Leave out all pictures. Extract exactly the lines from the one containing "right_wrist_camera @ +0" through the end of the data.

==== Data segment ====

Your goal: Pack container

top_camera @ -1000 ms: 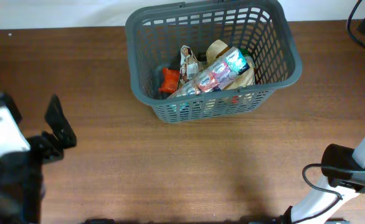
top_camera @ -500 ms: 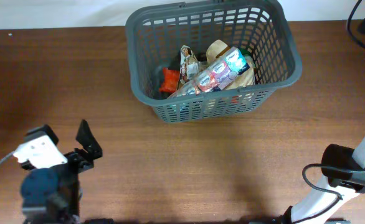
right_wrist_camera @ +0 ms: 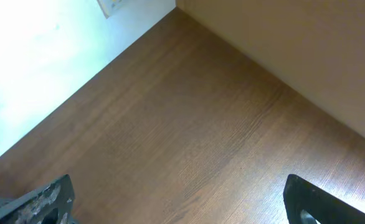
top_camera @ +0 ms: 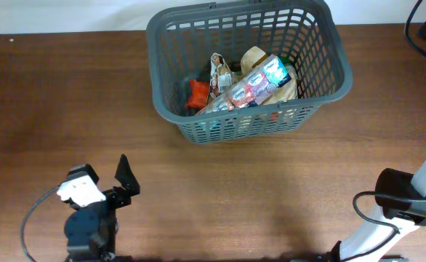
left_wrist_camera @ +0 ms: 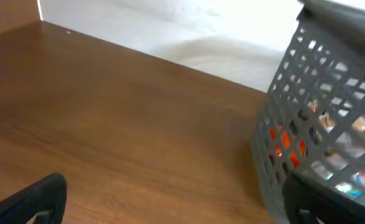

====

• Exercise solution
right_wrist_camera @ +0 ms: 
top_camera @ +0 ms: 
left_wrist_camera @ +0 ms: 

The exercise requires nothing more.